Stevenson's reputation, especially as an exemplary figure never losing hope, endured twenty years after his death, as is well shown by the many complete collected editions and reminiscences. The people, places, and values that he celebrated in his writings, the paradoxical optimism of his philosophy of life, and what was known of his own personal and public behaviour, all resonated deeply with the prosperous late-Victorian and Edwardian middle-class reading public in Britain and America (and worldwide) during the anxious transitional decades before, during, and after the First World War.

But with his wife Fanny Stevenson's death in Santa Barbara, California, on 18 February 1914, two months before her seventy-fourth birthday, immediately a new line of comment on Stevenson was opened up. It was now possible - so it was said - to tell the truth about aspects of Stevenson's life and behaviour that for at least two decades had been concealed in silence.
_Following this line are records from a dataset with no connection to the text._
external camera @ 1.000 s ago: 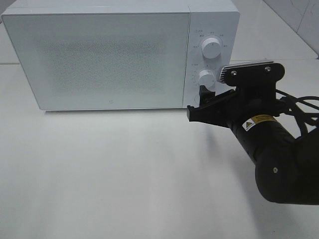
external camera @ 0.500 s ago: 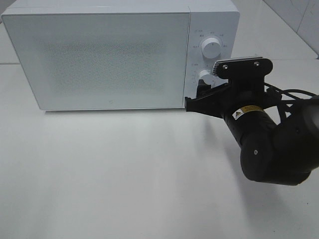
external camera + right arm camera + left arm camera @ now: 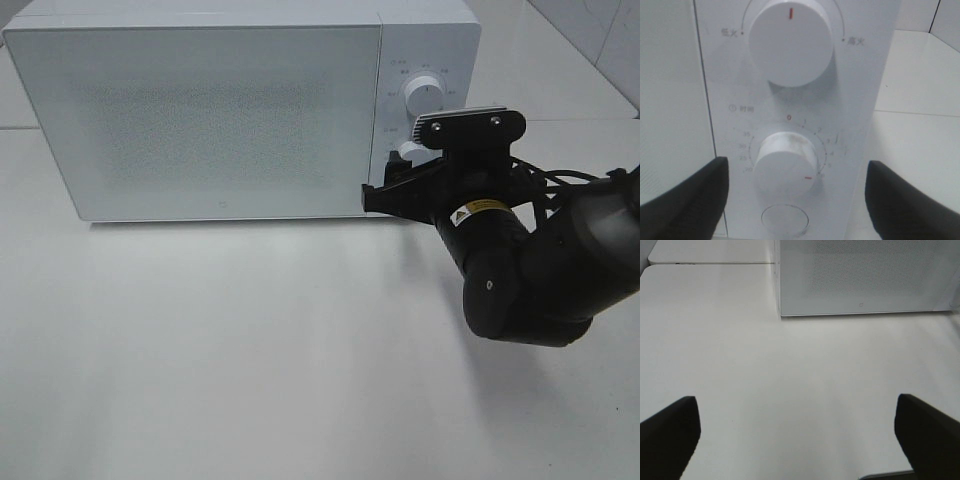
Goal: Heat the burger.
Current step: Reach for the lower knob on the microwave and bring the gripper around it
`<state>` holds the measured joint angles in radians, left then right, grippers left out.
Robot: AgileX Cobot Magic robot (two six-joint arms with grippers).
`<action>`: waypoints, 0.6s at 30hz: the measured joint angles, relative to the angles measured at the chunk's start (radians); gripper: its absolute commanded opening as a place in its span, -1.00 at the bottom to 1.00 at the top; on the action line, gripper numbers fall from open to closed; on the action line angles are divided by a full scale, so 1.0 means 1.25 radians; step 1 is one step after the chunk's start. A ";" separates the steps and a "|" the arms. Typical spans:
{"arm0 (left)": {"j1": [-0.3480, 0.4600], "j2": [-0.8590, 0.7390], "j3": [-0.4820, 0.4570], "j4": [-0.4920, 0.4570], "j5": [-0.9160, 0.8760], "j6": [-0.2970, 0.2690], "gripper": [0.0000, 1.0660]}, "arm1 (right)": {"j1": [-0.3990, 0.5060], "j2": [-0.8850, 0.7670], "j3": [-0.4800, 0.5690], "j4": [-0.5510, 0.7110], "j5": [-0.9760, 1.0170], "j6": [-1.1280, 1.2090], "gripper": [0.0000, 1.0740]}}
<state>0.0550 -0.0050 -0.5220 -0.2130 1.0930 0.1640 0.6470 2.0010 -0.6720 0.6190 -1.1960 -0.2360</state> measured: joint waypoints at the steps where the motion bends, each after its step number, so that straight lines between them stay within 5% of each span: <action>1: 0.000 0.000 0.000 0.000 0.000 0.000 0.83 | -0.002 0.000 -0.005 -0.001 0.000 0.000 0.34; 18: 0.000 0.000 0.000 0.000 0.000 0.000 0.83 | -0.023 0.074 -0.090 -0.018 0.013 0.001 0.33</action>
<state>0.0550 -0.0050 -0.5220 -0.2130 1.0930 0.1640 0.6180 2.0940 -0.7850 0.5960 -1.1800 -0.2350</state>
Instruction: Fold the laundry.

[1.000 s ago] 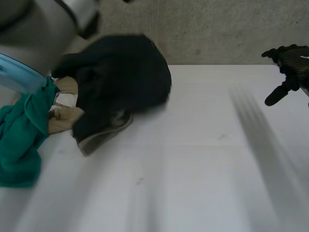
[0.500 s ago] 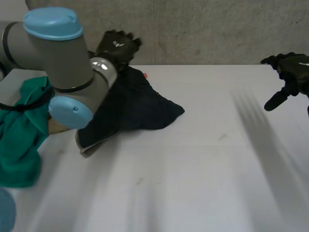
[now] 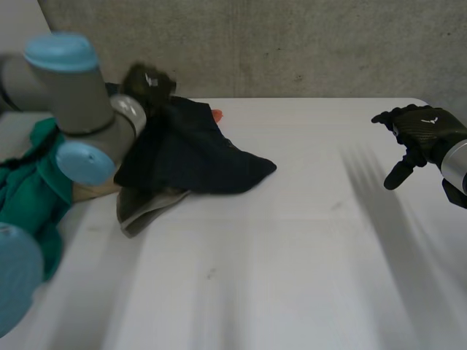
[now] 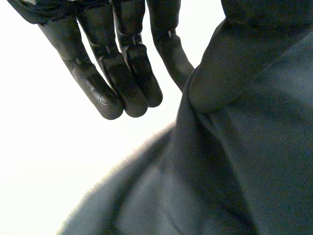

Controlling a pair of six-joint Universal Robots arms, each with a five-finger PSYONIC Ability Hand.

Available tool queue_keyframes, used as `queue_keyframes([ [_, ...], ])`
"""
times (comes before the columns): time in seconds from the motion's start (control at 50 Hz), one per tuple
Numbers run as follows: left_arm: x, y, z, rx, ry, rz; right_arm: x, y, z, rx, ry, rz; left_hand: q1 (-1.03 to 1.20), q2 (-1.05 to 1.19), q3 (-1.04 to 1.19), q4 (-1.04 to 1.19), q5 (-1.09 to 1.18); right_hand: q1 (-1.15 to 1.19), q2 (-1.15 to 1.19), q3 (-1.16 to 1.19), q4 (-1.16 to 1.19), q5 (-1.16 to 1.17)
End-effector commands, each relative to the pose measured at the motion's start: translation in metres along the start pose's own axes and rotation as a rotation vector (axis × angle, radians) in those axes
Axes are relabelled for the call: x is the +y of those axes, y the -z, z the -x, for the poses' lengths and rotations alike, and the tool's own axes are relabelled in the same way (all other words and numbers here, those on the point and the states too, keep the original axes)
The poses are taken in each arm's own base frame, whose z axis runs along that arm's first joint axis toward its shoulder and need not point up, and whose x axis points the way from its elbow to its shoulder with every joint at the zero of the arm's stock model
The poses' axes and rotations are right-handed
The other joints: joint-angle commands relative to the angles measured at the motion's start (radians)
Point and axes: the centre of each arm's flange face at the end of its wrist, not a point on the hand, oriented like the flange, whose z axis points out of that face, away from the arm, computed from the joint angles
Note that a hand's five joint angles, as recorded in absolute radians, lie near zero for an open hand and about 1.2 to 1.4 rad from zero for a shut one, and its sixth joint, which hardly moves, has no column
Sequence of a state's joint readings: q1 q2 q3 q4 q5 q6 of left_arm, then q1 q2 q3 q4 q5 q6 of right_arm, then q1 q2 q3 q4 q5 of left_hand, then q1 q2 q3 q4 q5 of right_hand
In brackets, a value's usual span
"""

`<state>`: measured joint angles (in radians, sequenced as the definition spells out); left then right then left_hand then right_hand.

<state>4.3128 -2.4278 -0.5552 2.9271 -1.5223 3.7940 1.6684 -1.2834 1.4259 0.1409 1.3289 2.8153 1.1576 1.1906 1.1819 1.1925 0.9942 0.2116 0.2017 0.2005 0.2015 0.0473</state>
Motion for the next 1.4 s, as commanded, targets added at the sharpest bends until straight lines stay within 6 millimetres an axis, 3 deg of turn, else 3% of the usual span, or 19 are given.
queue_keyframes([
  [0.02,-0.131,0.053,0.049,-0.081,0.160,-0.391,-0.008,0.001,-0.009,0.026,-0.003,-0.025,0.239,0.206,0.214,0.204,0.228,-0.037,-0.027,-0.026,-0.027,-0.047],
  [0.08,-0.178,0.081,0.052,-0.052,0.236,-0.542,-0.011,0.001,-0.017,0.048,-0.012,-0.036,0.239,0.206,0.214,0.204,0.228,-0.037,-0.027,-0.026,-0.027,-0.047],
  [0.16,-0.214,0.106,0.046,0.001,0.347,-0.650,-0.017,0.003,-0.030,0.084,-0.039,-0.053,0.239,0.206,0.214,0.204,0.228,-0.037,-0.027,-0.026,-0.027,-0.047],
  [0.26,-0.227,0.118,0.025,0.083,0.505,-0.664,-0.023,0.004,-0.046,0.122,-0.087,-0.077,0.239,0.206,0.214,0.204,0.228,-0.037,-0.027,-0.026,-0.027,-0.047],
  [0.36,-0.218,0.118,-0.021,0.247,0.668,-0.588,-0.027,0.006,-0.056,0.148,-0.119,-0.091,0.239,0.206,0.214,0.204,0.228,-0.037,-0.027,-0.026,-0.027,-0.047],
  [0.44,-0.193,0.106,-0.051,0.286,0.638,-0.488,-0.027,0.007,-0.056,0.140,-0.130,-0.090,0.239,0.206,0.214,0.204,0.228,-0.037,-0.027,-0.026,-0.027,-0.047],
  [0.54,-0.142,0.078,-0.057,0.197,0.433,-0.334,-0.023,0.005,-0.053,0.114,-0.130,-0.074,-0.956,-0.989,-0.981,-0.991,-0.967,-0.037,-0.027,-0.026,-0.027,-0.047],
  [0.7,-0.059,0.037,-0.052,0.076,0.121,-0.107,-0.016,0.001,-0.040,0.070,-0.114,-0.045,-0.983,-1.016,-1.007,-1.018,-0.994,-0.037,-0.027,-0.026,-0.027,-0.047],
  [0.84,0.001,0.011,-0.073,0.094,-0.090,0.028,-0.003,-0.006,-0.024,0.027,-0.072,-0.001,-0.983,-1.016,-1.007,-1.018,-0.994,-0.037,-0.027,-0.026,-0.027,-0.047],
  [0.92,0.025,-0.002,-0.071,0.060,-0.153,0.073,0.005,-0.010,-0.018,0.010,-0.045,0.023,-0.971,-1.004,-0.995,-1.006,-0.982,-0.037,-0.027,-0.026,-0.027,-0.047],
  [1.02,0.039,-0.015,-0.074,0.046,-0.186,0.067,0.013,-0.014,-0.014,0.005,-0.018,0.052,-0.449,-0.482,-0.474,-0.484,-0.460,-0.037,-0.027,-0.026,-0.027,-0.047],
  [1.08,0.045,-0.018,-0.075,0.061,-0.219,0.079,0.017,-0.016,-0.012,0.005,-0.009,0.065,0.228,0.195,0.204,0.193,0.217,-0.037,-0.027,-0.026,-0.027,-0.047],
  [1.1,0.045,-0.018,-0.072,0.064,-0.230,0.087,0.018,-0.016,-0.012,0.006,-0.006,0.067,0.239,0.206,0.214,0.204,0.227,-0.037,-0.027,-0.026,-0.027,-0.047],
  [1.18,0.021,-0.010,-0.053,0.041,-0.236,0.075,0.018,-0.017,-0.014,0.014,-0.003,0.067,0.239,0.206,0.214,0.204,0.228,-0.037,-0.027,-0.026,-0.027,-0.047],
  [1.24,-0.019,0.000,-0.030,-0.004,-0.165,-0.015,0.015,-0.017,-0.017,0.023,-0.005,0.060,0.239,0.206,0.214,0.204,0.228,-0.037,-0.027,-0.026,-0.027,-0.047],
  [1.26,-0.047,0.008,-0.018,-0.030,-0.107,-0.099,0.013,-0.016,-0.019,0.030,-0.006,0.053,0.239,0.206,0.214,0.204,0.228,-0.037,-0.027,-0.026,-0.027,-0.047],
  [1.32,-0.092,0.023,0.000,-0.072,0.003,-0.244,0.010,-0.015,-0.023,0.041,-0.007,0.044,0.239,0.206,0.214,0.204,0.228,-0.037,-0.027,-0.026,-0.027,-0.047],
  [1.34,-0.121,0.036,0.011,-0.083,0.100,-0.341,0.008,-0.015,-0.026,0.050,-0.011,0.035,0.239,0.206,0.214,0.204,0.228,-0.037,-0.027,-0.026,-0.027,-0.047],
  [1.4,-0.160,0.058,0.022,-0.056,0.241,-0.482,0.004,-0.013,-0.033,0.069,-0.022,0.023,0.239,0.206,0.214,0.204,0.228,-0.037,-0.027,-0.026,-0.027,-0.047],
])
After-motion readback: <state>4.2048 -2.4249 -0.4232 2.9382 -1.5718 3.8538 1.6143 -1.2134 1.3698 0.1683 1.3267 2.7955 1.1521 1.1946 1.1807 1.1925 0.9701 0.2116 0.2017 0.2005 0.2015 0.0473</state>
Clayton Hamilton, George S. Hellman, and J. A. Steuart made the most of the fact that no one now was left who could refute their supposed revelations that RLS was a highly-sexed reincarnation of Robert Burns.

•   As part of the 'RLS Week' celebration sponsored by the Robert Louis Stevenson Museum, St. Helena, California, on 15 November 2018 Swearingen offered an illustrated audio and pictorial presentation titled 'Stevenson's Scotland: Shaping the Modern Myth'.

He contrasted the prevailing Victorian view of 'Scotland', epitomized by Queen Victoria (RLS's neighbor at Balmoral when he and his family stayed at Braemar in August and September 1881), and Stevenson's inward and subjective view, one that also took in the darker sides of Scottish history and religion.

The contrast is easy to see comparing the Victorian lyrics to the 'Skye Boat Song' written and first published by Harold Boulton in 1885 (audio: The Corries, 1970) and RLS's version a few years later, 'Sing Me a Song of a Lad That is Gone', now used as the theme of the television program Outlander. Another recording uses parts of both versions (audio: The McCalmans, 2006).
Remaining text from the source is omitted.